** ASSIGNED TASK **
The required output is every line from the beginning of the entries below through the line that includes "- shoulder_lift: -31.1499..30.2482", copied exactly.

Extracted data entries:
· · · · · · ·

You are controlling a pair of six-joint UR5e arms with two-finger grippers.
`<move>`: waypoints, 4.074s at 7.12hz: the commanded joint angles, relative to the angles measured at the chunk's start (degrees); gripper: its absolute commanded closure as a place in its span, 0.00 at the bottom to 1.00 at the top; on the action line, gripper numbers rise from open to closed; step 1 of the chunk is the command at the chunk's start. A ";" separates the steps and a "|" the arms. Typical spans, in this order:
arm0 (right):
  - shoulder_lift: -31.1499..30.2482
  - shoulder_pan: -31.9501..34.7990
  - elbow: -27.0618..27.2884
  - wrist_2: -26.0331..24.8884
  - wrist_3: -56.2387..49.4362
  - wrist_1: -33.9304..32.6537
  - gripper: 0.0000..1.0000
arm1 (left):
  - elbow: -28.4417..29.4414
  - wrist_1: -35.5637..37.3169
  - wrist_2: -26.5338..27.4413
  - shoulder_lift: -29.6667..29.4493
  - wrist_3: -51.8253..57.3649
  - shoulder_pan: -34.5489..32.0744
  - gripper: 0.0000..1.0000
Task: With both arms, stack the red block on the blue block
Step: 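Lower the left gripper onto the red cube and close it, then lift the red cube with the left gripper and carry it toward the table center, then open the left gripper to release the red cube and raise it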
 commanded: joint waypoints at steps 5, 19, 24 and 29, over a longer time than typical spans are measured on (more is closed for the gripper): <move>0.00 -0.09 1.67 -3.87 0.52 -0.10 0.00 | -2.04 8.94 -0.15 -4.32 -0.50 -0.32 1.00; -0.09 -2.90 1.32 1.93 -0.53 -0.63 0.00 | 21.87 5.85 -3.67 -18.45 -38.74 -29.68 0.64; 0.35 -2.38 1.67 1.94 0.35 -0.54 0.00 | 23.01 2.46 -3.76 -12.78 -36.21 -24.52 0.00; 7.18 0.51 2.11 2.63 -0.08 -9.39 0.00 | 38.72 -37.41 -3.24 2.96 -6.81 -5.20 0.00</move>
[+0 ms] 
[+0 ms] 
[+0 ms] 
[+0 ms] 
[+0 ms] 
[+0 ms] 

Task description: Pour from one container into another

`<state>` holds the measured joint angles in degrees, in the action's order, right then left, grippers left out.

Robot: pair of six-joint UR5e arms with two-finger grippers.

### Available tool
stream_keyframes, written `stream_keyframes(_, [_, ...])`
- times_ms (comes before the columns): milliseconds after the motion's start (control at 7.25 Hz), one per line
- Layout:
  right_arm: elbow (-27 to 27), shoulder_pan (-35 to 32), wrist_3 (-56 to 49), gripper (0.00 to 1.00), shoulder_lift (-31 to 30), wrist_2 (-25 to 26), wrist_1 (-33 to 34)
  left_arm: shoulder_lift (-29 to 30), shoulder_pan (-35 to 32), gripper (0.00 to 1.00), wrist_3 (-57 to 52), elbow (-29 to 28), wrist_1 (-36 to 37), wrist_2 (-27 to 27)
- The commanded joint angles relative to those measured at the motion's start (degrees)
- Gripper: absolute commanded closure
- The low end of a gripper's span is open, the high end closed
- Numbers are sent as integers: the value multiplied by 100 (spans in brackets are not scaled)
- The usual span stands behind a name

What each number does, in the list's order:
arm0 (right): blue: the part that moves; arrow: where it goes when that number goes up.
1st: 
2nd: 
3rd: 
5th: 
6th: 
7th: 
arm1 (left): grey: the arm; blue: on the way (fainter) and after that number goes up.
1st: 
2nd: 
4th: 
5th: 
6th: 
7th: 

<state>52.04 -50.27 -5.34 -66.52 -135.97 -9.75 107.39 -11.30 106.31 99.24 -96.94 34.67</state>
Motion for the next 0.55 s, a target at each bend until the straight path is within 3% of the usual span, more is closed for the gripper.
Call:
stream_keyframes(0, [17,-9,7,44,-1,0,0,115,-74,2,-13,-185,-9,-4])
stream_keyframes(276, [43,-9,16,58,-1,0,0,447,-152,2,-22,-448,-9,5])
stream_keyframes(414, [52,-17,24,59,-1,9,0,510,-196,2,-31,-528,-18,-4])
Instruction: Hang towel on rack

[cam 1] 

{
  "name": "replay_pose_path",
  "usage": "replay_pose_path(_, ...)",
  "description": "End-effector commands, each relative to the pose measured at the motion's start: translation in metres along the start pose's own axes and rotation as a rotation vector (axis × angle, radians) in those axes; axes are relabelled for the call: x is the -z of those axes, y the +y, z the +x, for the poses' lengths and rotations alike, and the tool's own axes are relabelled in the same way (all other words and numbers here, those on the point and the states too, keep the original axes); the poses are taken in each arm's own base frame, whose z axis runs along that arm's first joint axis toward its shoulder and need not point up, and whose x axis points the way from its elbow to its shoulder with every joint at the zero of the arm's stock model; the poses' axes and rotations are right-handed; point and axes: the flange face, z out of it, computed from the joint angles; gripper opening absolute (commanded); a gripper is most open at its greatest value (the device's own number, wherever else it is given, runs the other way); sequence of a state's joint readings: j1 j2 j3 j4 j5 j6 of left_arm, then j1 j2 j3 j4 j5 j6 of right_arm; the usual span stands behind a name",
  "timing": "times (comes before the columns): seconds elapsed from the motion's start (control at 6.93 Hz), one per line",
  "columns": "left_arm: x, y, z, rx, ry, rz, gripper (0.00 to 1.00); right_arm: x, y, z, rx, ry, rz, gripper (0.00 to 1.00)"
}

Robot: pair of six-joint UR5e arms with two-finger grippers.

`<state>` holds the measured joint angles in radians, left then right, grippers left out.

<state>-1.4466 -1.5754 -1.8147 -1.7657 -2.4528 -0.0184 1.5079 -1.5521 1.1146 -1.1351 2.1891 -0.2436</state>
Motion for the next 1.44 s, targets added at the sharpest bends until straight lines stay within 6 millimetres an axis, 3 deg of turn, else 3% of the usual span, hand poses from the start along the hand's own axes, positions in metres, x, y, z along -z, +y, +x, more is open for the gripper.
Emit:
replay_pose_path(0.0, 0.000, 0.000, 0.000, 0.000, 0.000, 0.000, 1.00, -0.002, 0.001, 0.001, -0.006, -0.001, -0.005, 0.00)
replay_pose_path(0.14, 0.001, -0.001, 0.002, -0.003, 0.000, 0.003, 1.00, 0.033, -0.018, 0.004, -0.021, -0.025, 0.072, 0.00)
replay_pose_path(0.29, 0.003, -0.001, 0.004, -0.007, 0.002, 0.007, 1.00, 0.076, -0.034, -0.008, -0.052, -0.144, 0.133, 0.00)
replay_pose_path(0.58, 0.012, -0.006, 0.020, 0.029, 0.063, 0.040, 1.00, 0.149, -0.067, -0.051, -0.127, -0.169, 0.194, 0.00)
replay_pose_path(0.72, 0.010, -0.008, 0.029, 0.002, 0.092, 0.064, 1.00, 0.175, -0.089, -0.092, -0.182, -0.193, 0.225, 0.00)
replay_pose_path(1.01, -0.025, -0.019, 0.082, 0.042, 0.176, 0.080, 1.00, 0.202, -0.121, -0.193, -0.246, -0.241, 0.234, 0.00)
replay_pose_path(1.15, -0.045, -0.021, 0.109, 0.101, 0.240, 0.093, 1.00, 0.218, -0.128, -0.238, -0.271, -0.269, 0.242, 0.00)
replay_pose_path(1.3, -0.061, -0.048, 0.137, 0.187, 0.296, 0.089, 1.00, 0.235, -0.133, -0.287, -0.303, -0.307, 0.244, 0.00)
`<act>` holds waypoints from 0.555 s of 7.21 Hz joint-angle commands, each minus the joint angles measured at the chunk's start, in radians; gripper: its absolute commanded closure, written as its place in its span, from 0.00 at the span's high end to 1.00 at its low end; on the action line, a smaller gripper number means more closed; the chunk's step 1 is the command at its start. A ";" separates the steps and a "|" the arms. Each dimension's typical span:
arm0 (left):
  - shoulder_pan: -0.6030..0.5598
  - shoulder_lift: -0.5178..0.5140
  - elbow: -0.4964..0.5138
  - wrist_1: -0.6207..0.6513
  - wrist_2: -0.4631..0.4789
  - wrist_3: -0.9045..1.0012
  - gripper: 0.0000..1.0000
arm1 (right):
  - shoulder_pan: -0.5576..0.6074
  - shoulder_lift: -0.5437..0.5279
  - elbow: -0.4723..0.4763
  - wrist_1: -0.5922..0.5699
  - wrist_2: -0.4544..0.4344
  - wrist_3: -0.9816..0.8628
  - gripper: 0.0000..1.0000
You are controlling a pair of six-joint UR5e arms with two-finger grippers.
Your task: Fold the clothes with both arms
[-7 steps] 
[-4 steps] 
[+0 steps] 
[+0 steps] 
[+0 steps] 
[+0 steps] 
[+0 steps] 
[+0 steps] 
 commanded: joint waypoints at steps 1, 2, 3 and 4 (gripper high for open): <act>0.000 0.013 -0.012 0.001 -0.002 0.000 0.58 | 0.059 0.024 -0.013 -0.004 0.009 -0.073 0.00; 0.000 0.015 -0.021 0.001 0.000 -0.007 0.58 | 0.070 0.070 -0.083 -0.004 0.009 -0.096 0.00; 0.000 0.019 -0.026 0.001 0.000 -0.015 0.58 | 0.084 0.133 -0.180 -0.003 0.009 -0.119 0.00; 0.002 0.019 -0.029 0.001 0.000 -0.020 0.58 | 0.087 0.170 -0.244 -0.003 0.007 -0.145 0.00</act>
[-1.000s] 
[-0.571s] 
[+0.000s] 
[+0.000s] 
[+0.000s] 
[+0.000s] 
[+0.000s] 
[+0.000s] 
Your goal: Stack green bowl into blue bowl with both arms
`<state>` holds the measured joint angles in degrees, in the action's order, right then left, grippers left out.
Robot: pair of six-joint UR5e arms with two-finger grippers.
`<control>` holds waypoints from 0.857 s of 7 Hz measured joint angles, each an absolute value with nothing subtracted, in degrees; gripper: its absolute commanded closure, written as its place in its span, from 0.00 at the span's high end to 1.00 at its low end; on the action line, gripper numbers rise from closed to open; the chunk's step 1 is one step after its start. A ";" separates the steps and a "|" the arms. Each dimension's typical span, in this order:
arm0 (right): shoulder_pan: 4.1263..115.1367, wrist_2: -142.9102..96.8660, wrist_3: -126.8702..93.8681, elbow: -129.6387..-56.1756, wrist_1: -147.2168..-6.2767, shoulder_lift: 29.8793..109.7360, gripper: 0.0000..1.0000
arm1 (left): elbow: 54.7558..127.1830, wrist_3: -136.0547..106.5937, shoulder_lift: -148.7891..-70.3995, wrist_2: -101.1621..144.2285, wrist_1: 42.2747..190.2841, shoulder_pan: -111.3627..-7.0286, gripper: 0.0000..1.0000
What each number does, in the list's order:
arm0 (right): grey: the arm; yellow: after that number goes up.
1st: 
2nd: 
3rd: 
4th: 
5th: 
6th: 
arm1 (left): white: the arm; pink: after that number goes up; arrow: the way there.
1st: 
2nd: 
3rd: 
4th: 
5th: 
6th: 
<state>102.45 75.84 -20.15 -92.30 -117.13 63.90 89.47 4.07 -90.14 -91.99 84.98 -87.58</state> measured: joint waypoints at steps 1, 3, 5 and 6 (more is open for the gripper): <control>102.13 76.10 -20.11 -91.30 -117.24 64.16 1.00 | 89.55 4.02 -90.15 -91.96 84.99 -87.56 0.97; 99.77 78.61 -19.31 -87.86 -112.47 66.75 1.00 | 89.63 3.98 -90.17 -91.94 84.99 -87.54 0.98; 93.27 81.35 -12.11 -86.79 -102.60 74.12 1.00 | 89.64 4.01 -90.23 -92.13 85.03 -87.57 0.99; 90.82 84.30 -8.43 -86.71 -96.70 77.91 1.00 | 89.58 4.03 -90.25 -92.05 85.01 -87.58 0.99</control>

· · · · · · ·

** RESPONSE TO THIS EXERCISE **
You are controlling a pair of six-joint UR5e arms with two-finger grippers.
`<move>`: waypoints, 4.074s at 7.12hz: the commanded joint angles, relative to the angles measured at the chunk's start (degrees); gripper: its absolute commanded closure as a place in its span, 0.00 at the bottom to 1.00 at the top; on the action line, gripper numbers rise from open to closed; step 1 of the chunk is the command at the chunk's start. A ";" separates the steps and a "|" the arms. Typical spans, in this order:
arm0 (right):
  - shoulder_lift: -31.1499..30.2482

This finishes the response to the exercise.